Start of Block
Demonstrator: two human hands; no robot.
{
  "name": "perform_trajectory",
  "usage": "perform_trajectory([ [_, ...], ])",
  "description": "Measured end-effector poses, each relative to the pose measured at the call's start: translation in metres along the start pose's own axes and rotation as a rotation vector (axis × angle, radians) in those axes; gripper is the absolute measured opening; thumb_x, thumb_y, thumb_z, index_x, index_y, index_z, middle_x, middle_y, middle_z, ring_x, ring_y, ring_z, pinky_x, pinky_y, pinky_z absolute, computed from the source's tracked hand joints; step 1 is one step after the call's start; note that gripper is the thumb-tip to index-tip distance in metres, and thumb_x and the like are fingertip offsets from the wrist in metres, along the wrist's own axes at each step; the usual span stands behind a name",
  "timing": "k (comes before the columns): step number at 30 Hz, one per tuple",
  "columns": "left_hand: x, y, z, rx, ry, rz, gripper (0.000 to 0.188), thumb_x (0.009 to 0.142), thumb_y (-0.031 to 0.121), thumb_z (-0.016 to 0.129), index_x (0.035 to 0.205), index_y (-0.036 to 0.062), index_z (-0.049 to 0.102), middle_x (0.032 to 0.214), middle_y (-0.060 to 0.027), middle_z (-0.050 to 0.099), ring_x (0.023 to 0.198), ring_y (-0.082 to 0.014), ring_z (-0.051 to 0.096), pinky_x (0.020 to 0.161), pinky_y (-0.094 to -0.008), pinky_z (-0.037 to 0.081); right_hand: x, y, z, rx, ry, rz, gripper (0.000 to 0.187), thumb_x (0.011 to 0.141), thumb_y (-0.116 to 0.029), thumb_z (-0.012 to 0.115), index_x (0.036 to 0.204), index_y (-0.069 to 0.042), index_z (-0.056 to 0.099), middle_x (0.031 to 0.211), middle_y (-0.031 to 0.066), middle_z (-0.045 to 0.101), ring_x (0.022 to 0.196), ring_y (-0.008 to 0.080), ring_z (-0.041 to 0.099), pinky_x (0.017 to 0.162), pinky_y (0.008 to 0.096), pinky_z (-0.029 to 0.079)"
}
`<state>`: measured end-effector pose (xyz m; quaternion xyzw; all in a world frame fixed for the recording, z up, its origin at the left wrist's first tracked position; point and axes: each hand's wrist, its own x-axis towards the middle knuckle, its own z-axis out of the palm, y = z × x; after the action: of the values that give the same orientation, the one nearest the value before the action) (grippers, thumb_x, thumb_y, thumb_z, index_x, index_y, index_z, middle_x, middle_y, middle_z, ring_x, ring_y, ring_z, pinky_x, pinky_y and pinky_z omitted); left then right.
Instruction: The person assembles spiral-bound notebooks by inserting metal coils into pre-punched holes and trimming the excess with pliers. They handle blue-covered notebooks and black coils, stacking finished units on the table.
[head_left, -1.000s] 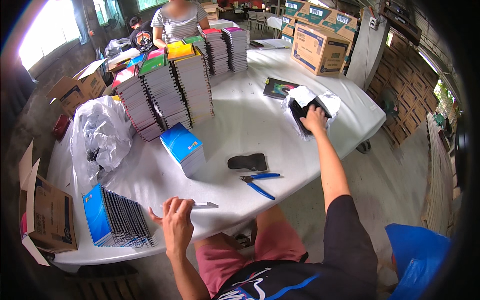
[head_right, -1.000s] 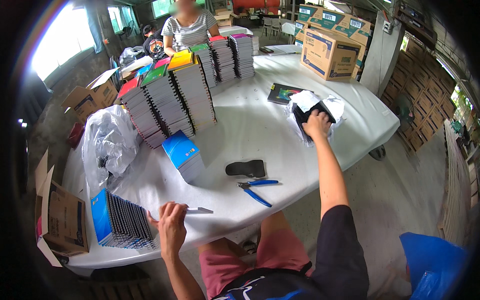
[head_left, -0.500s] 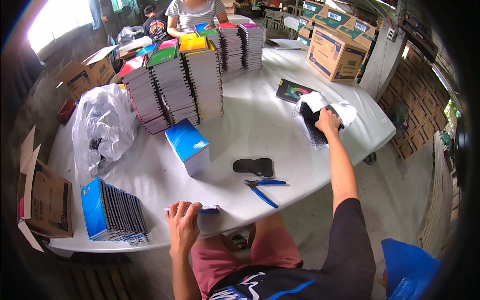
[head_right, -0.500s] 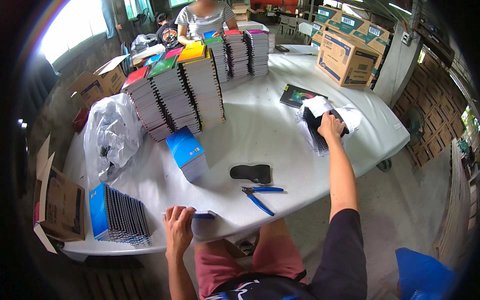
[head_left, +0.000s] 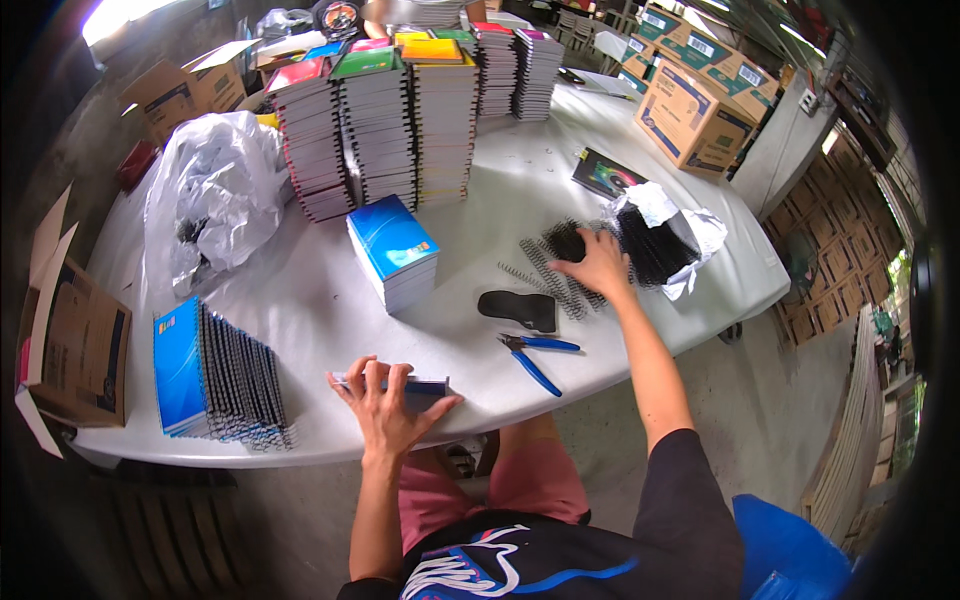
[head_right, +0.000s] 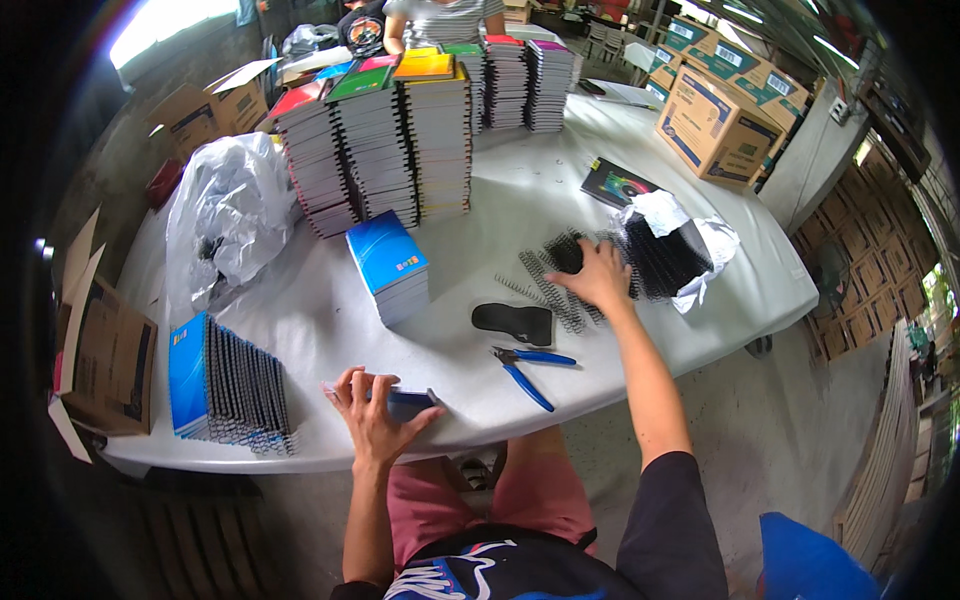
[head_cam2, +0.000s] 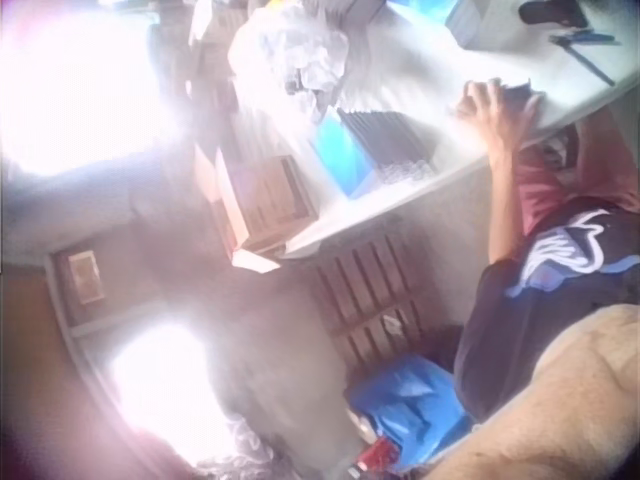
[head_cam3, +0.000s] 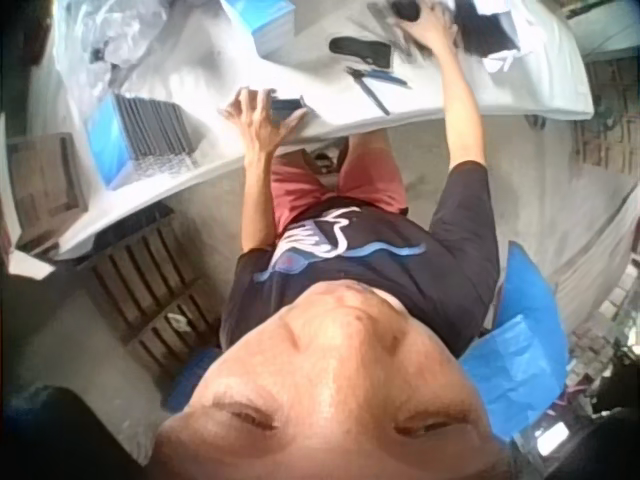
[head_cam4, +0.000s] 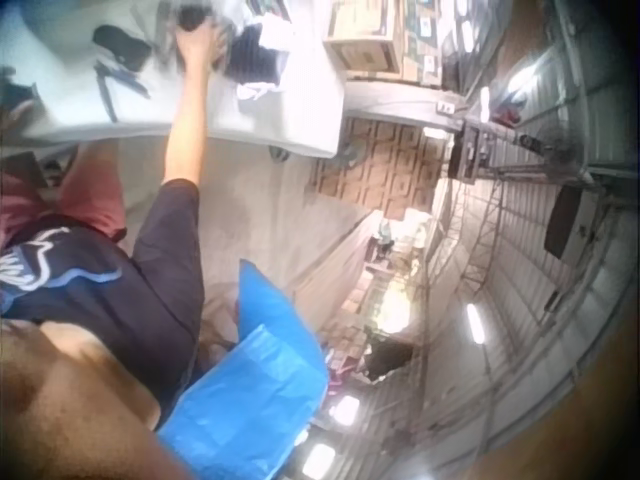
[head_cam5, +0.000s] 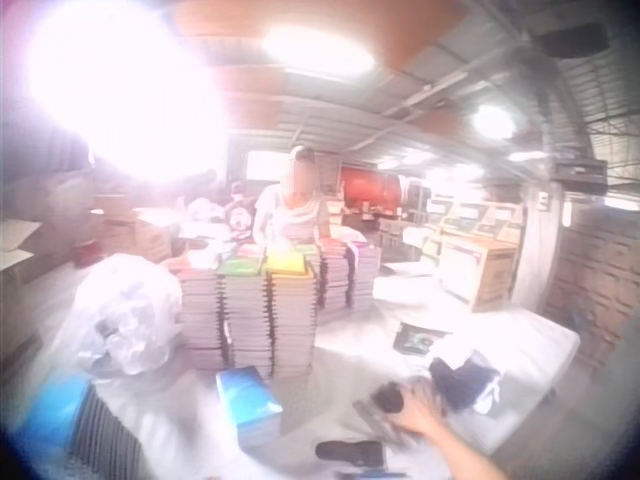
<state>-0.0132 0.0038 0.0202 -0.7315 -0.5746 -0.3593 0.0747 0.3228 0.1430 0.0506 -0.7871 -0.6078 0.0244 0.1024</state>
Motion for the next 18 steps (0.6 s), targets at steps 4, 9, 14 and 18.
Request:
perform_trajectory([
  [4, 0.001, 0.006, 0.020, 0.028, 0.149, -0.058, 0.057, 0.049, 0.052, 0.080, 0.073, 0.0106, 0.048, 0.092, -0.0094, 0.045, 0.101, -0.0299, 0.041, 0.086, -0.0498, 0.027, -0.008, -0.031, 0.033, -0.117, 0.103, -0.061, 0.083, 0.066, -0.055, 0.070, 0.132, -0.012, 0.044, 0.134, 0.0185, 0.035, 0.124, 0.0367, 0.034, 0.097, 0.0590, 0.028],
  [9, -0.001, 0.006, 0.020, 0.075, 0.113, -0.100, 0.045, 0.051, 0.044, 0.076, 0.074, 0.0133, 0.053, 0.100, -0.0049, 0.047, 0.102, -0.0283, 0.041, 0.087, -0.0522, 0.026, 0.002, -0.044, 0.059, -0.144, 0.193, -0.319, 0.023, 0.076, -0.014, 0.059, 0.098, -0.007, 0.063, 0.101, 0.0116, 0.055, 0.101, 0.0279, 0.054, 0.081, 0.0435, 0.045],
  [14, -0.001, 0.006, 0.017, 0.027, 0.156, -0.063, 0.041, 0.052, 0.045, 0.076, 0.071, 0.0144, 0.056, 0.097, -0.0017, 0.050, 0.103, -0.0274, 0.041, 0.086, -0.0571, 0.026, 0.009, -0.016, 0.051, -0.340, 0.314, -0.338, 0.022, 0.079, -0.011, 0.055, 0.099, -0.008, 0.063, 0.108, 0.0133, 0.053, 0.102, 0.0311, 0.053, 0.082, 0.0466, 0.044],
  [18, 0.003, 0.002, 0.017, -0.026, 0.131, -0.059, 0.040, 0.055, 0.046, 0.075, 0.070, 0.0145, 0.056, 0.092, -0.0004, 0.050, 0.100, -0.0274, 0.043, 0.085, -0.0569, 0.028, 0.002, -0.010, 0.034, -0.101, 0.206, -0.273, 0.033, 0.076, -0.013, 0.064, 0.108, -0.010, 0.059, 0.109, 0.0131, 0.052, 0.102, 0.0327, 0.052, 0.084, 0.0459, 0.044],
])
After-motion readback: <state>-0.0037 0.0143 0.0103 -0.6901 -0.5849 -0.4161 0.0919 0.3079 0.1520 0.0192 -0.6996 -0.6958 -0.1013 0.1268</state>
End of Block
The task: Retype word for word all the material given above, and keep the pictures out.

Solution to the exercise:
Demonstrator: two human hands; no robot.
{
  "name": "perform_trajectory",
  "usage": "perform_trajectory([ [_, ...], ])",
  "description": "Measured end-effector poses, each relative to the pose measured at the call's start: translation in metres along the start pose's own axes and rotation as a rotation vector (axis × angle, radians) in those axes; gripper is the absolute measured opening; thumb_x, thumb_y, thumb_z, index_x, index_y, index_z, middle_x, middle_y, middle_z, ring_x, ring_y, ring_z, pinky_x, pinky_y, pinky_z absolute, computed from the source's tracked hand joints; step 1 is one step after the call's start; note that gripper is the thumb-tip to index-tip distance in metres, and thumb_x and the like are fingertip offsets from the wrist in metres, along the wrist's own axes at each step; the usual span stands behind a name",
  "timing": "k (comes before the columns): step number at 30 Hz, one per tuple",
  "columns": "left_hand: x, y, z, rx, ry, rz, gripper (0.000 to 0.188), thumb_x (0.009 to 0.142), thumb_y (-0.031 to 0.121), thumb_z (-0.016 to 0.129), index_x (0.035 to 0.205), index_y (-0.036 to 0.062), index_z (-0.049 to 0.102), middle_x (0.032 to 0.214), middle_y (-0.060 to 0.027), middle_z (-0.050 to 0.099), ring_x (0.023 to 0.198), ring_y (-0.082 to 0.014), ring_z (-0.051 to 0.096), pinky_x (0.020 to 0.161), pinky_y (-0.094 to -0.008), pinky_z (-0.037 to 0.081); right_hand: x, y, z, rx, ry, rz, gripper (0.000 to 0.187), thumb_x (0.011 to 0.141), thumb_y (-0.116 to 0.029), thumb_z (-0.012 to 0.115), index_x (0.036 to 0.204), index_y (-0.069 to 0.042), index_z (-0.056 to 0.099), middle_x (0.031 to 0.211), middle_y (-0.031 to 0.066), middle_z (-0.045 to 0.101), ring_x (0.022 to 0.196), ring_y (-0.008 to 0.080), ring_z (-0.041 to 0.099), pinky_x (0.017 to 0.162), pinky_y (0.008 to 0.096), pinky_z (-0.029 to 0.079)"
}
`<state>`: measured end-effector pose (xyz m; quaternion xyzw; all in a world frame fixed for the recording, z up, its origin at the left wrist's first tracked position; point and axes: each hand's wrist, its own x-axis towards the middle knuckle, its own z-axis out of the palm, y = z × x; after the action: of the values that give the same orientation, the one nearest the value before the action) (grippers, thumb_x, thumb_y, thumb_z, index_x, index_y, index_z, middle_x, middle_y, middle_z, ring_x, ring_y, ring_z, pinky_x, pinky_y and pinky_z omitted); left then right.
Instruction: The person assembles spiral-bound notebooks by inserting metal coils into pre-punched holes and trimming the excess with pliers. They handle blue-covered notebooks and black coils, stacking finished units on the table.
[head_left, -1.000s] 
[head_right, -1.000s] 
[head_left, -0.500s] 
[head_right, -0.500s] 
[head_left, +0.000s] 
[head_right, +0.000s] 
[head_cam2, +0.000s] 
[head_cam3, +0.000s] 
[head_cam4, +0.000s] 
[head_cam5, +0.000s] 
<state>-0.0132 0.0038 0.0202 -0.7315 -0.5746 -0.3593 0.0747 0.3228 0.1430 0.0506 -0.7871 -0.6078 0.0244 0.1024</state>
Motion for the next 18 steps (0.6 s), targets at steps 4, 9, 14 and 18.
Request:
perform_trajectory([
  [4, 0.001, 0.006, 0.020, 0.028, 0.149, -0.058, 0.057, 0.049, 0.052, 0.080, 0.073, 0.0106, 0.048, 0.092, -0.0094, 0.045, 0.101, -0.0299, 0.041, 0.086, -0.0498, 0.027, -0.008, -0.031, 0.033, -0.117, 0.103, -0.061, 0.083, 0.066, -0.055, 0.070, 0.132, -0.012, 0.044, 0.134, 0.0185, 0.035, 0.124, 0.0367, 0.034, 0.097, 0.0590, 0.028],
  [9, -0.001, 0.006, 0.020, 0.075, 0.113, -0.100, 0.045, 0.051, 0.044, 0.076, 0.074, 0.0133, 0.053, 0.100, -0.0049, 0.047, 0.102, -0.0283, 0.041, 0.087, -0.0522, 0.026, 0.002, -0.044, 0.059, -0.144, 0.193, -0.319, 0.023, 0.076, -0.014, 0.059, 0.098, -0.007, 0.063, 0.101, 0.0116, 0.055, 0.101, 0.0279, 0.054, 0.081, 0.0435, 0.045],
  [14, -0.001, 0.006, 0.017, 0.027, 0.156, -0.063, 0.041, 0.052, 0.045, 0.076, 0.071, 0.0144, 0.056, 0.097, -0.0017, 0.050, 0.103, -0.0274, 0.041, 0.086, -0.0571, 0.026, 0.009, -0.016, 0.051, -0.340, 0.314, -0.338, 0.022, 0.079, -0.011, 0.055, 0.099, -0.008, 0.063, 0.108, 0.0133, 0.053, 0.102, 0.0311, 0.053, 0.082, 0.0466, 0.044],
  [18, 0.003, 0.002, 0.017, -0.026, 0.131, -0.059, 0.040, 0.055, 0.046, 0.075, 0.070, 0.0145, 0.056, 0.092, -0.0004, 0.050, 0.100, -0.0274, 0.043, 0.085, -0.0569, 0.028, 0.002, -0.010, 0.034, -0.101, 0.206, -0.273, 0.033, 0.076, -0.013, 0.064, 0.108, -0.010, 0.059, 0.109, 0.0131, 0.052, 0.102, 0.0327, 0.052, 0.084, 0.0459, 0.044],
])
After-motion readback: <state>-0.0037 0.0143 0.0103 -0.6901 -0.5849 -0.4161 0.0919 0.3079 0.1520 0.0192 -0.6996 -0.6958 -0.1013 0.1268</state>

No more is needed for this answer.